▸ PROBLEM REQUIREMENTS
Search the data for "finger". Return each matching line.

▸ RECORDS FOR THE TASK
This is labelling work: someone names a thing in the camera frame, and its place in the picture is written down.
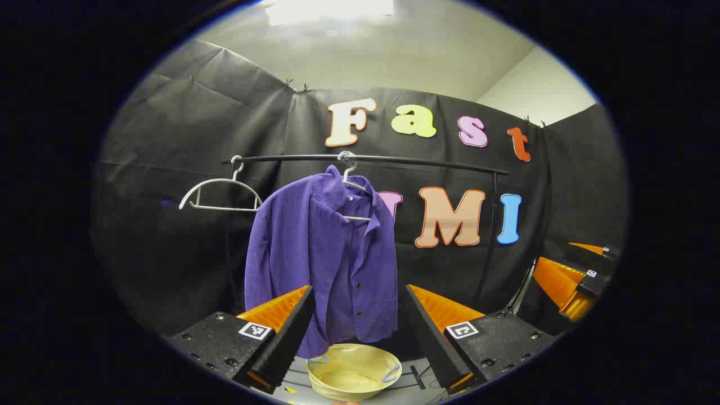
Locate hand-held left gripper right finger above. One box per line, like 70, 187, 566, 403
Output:
404, 284, 558, 394

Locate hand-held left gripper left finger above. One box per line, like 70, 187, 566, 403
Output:
168, 285, 316, 394

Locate purple corduroy shirt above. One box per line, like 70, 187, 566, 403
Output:
245, 165, 399, 359

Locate white clothes hanger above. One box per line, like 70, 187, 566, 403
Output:
179, 155, 263, 213
336, 151, 375, 223

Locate black clothes rail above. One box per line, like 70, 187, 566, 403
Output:
220, 154, 510, 307

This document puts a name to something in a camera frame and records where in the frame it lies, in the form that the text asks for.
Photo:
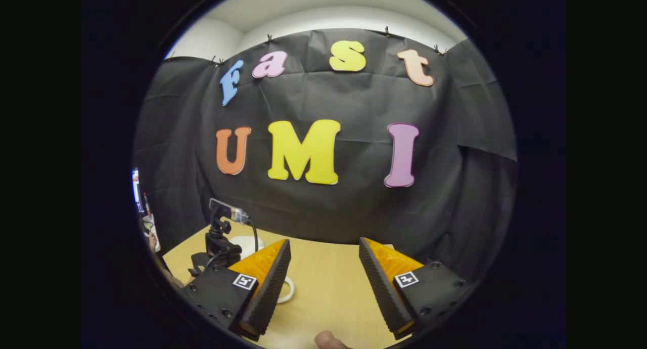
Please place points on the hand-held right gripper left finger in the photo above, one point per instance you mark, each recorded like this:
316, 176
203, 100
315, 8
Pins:
270, 288

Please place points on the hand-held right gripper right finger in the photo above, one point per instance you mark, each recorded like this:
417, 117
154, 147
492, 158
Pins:
379, 288

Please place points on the white suitcase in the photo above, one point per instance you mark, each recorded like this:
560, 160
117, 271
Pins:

▸ SOLUTION
Locate hand-held left gripper right finger above. One box per line, like 70, 187, 566, 403
Locate hand-held left gripper left finger above. One box per line, like 70, 187, 566, 403
Please place points on the hand-held right gripper left finger in the photo above, one point per instance you mark, each recorded like this:
Please place points on the hand-held right gripper right finger in the photo above, one point per instance you mark, each recorded like this:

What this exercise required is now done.